Saved data entries:
◇ ◇ ◇ ◇

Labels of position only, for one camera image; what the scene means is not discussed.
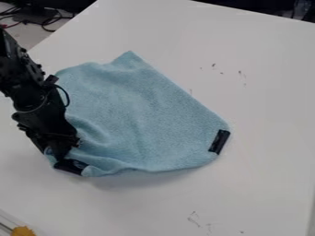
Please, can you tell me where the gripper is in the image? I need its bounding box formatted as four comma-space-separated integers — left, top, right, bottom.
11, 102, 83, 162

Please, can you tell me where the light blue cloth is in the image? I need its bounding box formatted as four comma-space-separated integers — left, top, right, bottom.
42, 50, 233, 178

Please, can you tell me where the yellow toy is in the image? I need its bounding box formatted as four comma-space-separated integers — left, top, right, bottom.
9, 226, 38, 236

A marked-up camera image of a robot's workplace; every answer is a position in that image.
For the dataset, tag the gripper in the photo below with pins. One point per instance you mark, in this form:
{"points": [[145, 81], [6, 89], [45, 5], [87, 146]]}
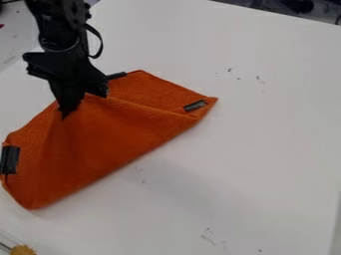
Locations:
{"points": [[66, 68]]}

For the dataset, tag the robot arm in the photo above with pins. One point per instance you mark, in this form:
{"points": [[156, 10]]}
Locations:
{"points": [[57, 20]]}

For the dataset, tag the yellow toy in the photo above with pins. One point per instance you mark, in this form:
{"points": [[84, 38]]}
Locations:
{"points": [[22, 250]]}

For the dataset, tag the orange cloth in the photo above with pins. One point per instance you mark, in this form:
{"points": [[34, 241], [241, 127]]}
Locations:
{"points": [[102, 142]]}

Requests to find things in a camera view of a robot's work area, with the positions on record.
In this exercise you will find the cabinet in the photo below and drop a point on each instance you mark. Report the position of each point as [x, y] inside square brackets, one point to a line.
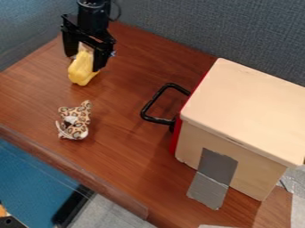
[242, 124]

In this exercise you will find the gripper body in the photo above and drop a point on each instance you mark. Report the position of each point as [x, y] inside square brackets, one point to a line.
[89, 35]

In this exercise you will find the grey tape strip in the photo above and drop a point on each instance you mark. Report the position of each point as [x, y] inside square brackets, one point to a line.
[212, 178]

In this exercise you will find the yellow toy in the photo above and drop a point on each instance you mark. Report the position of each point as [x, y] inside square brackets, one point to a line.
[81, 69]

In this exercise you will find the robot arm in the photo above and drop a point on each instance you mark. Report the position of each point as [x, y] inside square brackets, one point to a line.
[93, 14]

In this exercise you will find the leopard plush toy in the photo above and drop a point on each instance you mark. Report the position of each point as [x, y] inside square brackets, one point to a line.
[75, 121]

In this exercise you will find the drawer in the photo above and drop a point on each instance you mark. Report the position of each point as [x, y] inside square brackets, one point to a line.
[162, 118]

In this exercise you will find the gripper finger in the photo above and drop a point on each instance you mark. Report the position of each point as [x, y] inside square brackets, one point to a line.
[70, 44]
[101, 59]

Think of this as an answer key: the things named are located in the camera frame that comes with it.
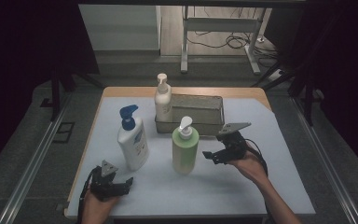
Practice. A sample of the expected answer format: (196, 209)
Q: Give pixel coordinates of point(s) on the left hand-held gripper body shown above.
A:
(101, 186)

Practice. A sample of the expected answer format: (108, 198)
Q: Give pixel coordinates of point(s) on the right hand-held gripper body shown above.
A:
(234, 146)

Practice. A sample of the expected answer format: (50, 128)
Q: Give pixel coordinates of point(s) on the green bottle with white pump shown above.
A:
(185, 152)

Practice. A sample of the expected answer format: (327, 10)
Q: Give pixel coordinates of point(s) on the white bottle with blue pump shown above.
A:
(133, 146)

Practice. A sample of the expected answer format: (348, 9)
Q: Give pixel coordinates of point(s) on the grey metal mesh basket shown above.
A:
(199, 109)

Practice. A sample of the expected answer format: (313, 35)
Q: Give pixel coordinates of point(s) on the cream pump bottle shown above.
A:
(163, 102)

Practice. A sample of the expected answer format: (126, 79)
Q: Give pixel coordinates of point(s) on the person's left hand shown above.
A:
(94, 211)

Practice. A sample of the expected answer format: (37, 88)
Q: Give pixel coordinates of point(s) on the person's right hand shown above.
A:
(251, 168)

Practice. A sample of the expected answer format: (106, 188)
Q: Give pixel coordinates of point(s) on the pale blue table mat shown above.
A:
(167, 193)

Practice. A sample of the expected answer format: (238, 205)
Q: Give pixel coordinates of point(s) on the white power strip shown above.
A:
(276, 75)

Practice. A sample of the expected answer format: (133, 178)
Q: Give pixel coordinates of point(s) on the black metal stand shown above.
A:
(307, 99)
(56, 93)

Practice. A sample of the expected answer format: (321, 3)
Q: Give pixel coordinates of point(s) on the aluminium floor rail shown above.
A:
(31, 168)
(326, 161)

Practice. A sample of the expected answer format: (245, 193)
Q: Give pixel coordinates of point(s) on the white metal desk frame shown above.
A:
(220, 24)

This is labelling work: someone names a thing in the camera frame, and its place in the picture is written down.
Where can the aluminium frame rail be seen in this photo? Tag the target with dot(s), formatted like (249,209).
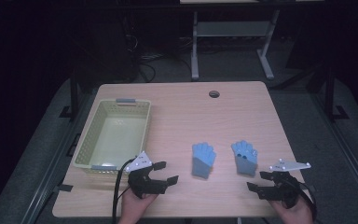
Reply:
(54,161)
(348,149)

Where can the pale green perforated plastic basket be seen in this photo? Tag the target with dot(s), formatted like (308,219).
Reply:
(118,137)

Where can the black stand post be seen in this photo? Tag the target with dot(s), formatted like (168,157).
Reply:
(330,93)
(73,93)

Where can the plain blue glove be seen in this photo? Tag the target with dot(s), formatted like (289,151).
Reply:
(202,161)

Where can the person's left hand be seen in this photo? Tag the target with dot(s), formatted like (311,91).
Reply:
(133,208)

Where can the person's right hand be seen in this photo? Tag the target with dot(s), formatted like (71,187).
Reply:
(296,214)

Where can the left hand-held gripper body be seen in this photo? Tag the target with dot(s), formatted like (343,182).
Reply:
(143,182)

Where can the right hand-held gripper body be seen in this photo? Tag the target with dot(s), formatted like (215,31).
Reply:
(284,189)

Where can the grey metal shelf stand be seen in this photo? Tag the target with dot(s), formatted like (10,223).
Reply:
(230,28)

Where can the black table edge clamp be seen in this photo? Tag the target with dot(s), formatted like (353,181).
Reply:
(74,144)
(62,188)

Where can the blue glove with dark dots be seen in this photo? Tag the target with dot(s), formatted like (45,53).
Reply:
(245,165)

◇ ◇ ◇ ◇

§ **Task instructions**
All that is wanted is a faithful reproduction of the line above with "Please, can you tell me where the yellow", the line with "For the dataset, tag the gripper", and every line in between.

§ **Response below**
Please, can you tell me where the yellow toy is in the image? I need its bounding box formatted as four comma-space-separated integers — left, top, right, bottom.
9, 226, 38, 236

A marked-up camera image of a robot's workplace; every answer is a position in that image.
For the dataset, tag the gripper in the photo below with pins. One point per instance you mark, in this form:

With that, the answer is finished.